▸ EXERCISE INSTRUCTIONS
Please repeat the data below exactly, with the pictures removed.

++++

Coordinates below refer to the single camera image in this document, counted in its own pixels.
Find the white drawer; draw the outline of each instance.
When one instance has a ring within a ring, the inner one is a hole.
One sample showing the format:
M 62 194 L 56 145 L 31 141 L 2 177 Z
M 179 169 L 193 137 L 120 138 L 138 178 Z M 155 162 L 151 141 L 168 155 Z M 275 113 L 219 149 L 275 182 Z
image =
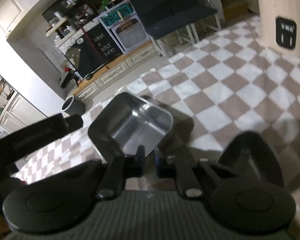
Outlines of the white drawer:
M 119 63 L 117 66 L 109 69 L 106 73 L 104 73 L 101 77 L 96 80 L 98 86 L 102 87 L 107 84 L 109 81 L 113 80 L 115 77 L 119 76 L 122 72 L 129 69 L 129 65 L 123 61 Z
M 92 82 L 86 88 L 84 88 L 80 93 L 78 93 L 75 97 L 80 99 L 81 101 L 87 101 L 92 99 L 92 97 L 96 94 L 96 92 L 100 89 L 100 87 Z
M 149 44 L 148 46 L 144 47 L 143 49 L 139 50 L 138 52 L 132 54 L 130 57 L 126 59 L 126 62 L 131 67 L 140 61 L 146 59 L 150 55 L 156 53 L 156 50 L 153 44 Z

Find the kitchen shelf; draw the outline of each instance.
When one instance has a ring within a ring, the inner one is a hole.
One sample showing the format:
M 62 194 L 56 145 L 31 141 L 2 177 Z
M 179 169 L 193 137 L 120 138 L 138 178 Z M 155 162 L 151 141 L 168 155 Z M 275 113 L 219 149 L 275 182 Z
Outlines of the kitchen shelf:
M 53 32 L 55 32 L 63 23 L 65 23 L 68 19 L 68 17 L 63 17 L 60 21 L 56 23 L 47 33 L 46 36 L 50 36 Z
M 64 44 L 70 37 L 72 37 L 73 35 L 75 35 L 77 33 L 76 30 L 68 33 L 61 41 L 58 41 L 56 44 L 56 47 L 59 48 L 62 44 Z

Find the brown and white checkered cloth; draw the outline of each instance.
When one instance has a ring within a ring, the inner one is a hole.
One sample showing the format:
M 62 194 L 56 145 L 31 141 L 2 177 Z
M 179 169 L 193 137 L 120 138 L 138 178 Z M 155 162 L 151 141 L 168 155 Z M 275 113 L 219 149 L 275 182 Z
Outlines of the brown and white checkered cloth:
M 215 159 L 240 131 L 260 132 L 276 149 L 300 210 L 300 58 L 260 46 L 258 28 L 252 17 L 219 31 L 120 91 L 170 110 L 180 131 L 169 150 L 193 158 Z M 111 99 L 94 102 L 81 130 L 39 150 L 17 177 L 32 183 L 99 158 L 87 129 Z

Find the wooden countertop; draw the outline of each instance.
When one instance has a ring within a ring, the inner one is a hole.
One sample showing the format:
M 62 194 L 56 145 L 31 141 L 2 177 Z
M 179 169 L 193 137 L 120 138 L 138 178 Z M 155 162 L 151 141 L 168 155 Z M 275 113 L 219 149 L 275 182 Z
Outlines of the wooden countertop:
M 144 44 L 142 44 L 140 47 L 138 47 L 137 49 L 129 52 L 127 55 L 120 55 L 119 57 L 117 57 L 114 61 L 111 61 L 109 64 L 103 66 L 102 68 L 100 68 L 90 80 L 83 80 L 82 83 L 79 84 L 79 87 L 72 92 L 71 95 L 76 96 L 77 94 L 79 94 L 84 88 L 86 88 L 88 85 L 90 85 L 92 82 L 94 82 L 95 80 L 97 80 L 99 77 L 101 77 L 104 73 L 106 73 L 109 69 L 113 68 L 114 66 L 117 66 L 120 62 L 123 62 L 126 58 L 130 57 L 132 54 L 136 53 L 137 51 L 143 49 L 144 47 L 148 46 L 149 44 L 151 44 L 152 41 L 148 41 Z

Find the license plate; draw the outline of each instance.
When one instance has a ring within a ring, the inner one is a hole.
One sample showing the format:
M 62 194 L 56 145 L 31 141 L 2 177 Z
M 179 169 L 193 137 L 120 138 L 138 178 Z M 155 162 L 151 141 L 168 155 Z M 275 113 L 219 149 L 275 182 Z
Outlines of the license plate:
M 112 12 L 110 12 L 107 16 L 104 16 L 101 18 L 101 20 L 104 22 L 104 24 L 109 27 L 119 21 L 121 21 L 121 18 L 118 14 L 118 12 L 121 14 L 123 18 L 129 16 L 133 13 L 133 9 L 130 6 L 130 4 L 125 3 L 118 8 L 114 9 Z

++++

▸ WRITTEN SOLUTION
Coordinates below refer to the single camera image in this document, counted in its own pixels.
Find the white drawer; draw the outline of each instance.
When one instance has a ring within a ring, the inner one is a hole.
One sample showing the format:
M 62 194 L 56 145 L 31 141 L 2 177 Z
M 179 169 L 193 137 L 120 138 L 138 178 Z M 155 162 L 151 141 L 168 155 Z M 275 113 L 219 149 L 275 182 Z
image =
Outlines of the white drawer:
M 119 63 L 117 66 L 109 69 L 106 73 L 104 73 L 101 77 L 96 80 L 98 86 L 102 87 L 107 84 L 109 81 L 113 80 L 115 77 L 119 76 L 122 72 L 129 69 L 129 65 L 123 61 Z
M 92 82 L 86 88 L 84 88 L 80 93 L 78 93 L 75 97 L 80 99 L 81 101 L 87 101 L 92 99 L 92 97 L 96 94 L 96 92 L 100 89 L 100 87 Z
M 149 44 L 148 46 L 144 47 L 143 49 L 139 50 L 138 52 L 132 54 L 130 57 L 126 59 L 126 62 L 131 67 L 140 61 L 146 59 L 150 55 L 156 53 L 156 50 L 153 44 Z

Find the kitchen shelf; draw the outline of each instance.
When one instance has a ring within a ring, the inner one is a hole.
One sample showing the format:
M 62 194 L 56 145 L 31 141 L 2 177 Z
M 179 169 L 193 137 L 120 138 L 138 178 Z M 155 162 L 151 141 L 168 155 Z M 275 113 L 219 149 L 275 182 Z
Outlines of the kitchen shelf:
M 53 32 L 55 32 L 63 23 L 65 23 L 68 19 L 68 17 L 63 17 L 60 21 L 56 23 L 47 33 L 46 36 L 50 36 Z
M 64 44 L 70 37 L 72 37 L 73 35 L 75 35 L 77 33 L 76 30 L 68 33 L 61 41 L 58 41 L 56 44 L 56 47 L 59 48 L 62 44 Z

Find the brown and white checkered cloth; draw the outline of each instance.
When one instance has a ring within a ring, the inner one is a hole.
One sample showing the format:
M 62 194 L 56 145 L 31 141 L 2 177 Z
M 179 169 L 193 137 L 120 138 L 138 178 Z M 155 162 L 151 141 L 168 155 Z M 275 113 L 219 149 L 275 182 Z
Outlines of the brown and white checkered cloth:
M 215 159 L 240 131 L 260 132 L 276 149 L 300 210 L 300 58 L 260 46 L 258 28 L 252 17 L 219 31 L 120 91 L 170 110 L 180 131 L 169 150 L 193 158 Z M 111 99 L 94 102 L 81 130 L 39 150 L 17 177 L 32 183 L 99 158 L 87 129 Z

Find the wooden countertop; draw the outline of each instance.
When one instance has a ring within a ring, the inner one is a hole.
One sample showing the format:
M 62 194 L 56 145 L 31 141 L 2 177 Z
M 179 169 L 193 137 L 120 138 L 138 178 Z M 155 162 L 151 141 L 168 155 Z M 275 113 L 219 149 L 275 182 Z
Outlines of the wooden countertop:
M 144 44 L 142 44 L 140 47 L 138 47 L 137 49 L 129 52 L 127 55 L 120 55 L 119 57 L 117 57 L 114 61 L 111 61 L 109 64 L 103 66 L 102 68 L 100 68 L 90 80 L 83 80 L 82 83 L 79 84 L 79 87 L 72 92 L 71 95 L 76 96 L 77 94 L 79 94 L 84 88 L 86 88 L 88 85 L 90 85 L 92 82 L 94 82 L 95 80 L 97 80 L 99 77 L 101 77 L 104 73 L 106 73 L 109 69 L 113 68 L 114 66 L 117 66 L 120 62 L 123 62 L 126 58 L 130 57 L 132 54 L 136 53 L 137 51 L 143 49 L 144 47 L 148 46 L 149 44 L 151 44 L 152 41 L 148 41 Z

Find the license plate; draw the outline of each instance.
When one instance has a ring within a ring, the inner one is a hole.
One sample showing the format:
M 62 194 L 56 145 L 31 141 L 2 177 Z
M 179 169 L 193 137 L 120 138 L 138 178 Z M 155 162 L 151 141 L 168 155 Z M 275 113 L 219 149 L 275 182 Z
Outlines of the license plate:
M 112 12 L 110 12 L 107 16 L 104 16 L 101 18 L 101 20 L 104 22 L 104 24 L 109 27 L 119 21 L 121 21 L 121 18 L 118 14 L 118 12 L 121 14 L 123 18 L 129 16 L 133 13 L 133 9 L 130 6 L 130 4 L 125 3 L 118 8 L 114 9 Z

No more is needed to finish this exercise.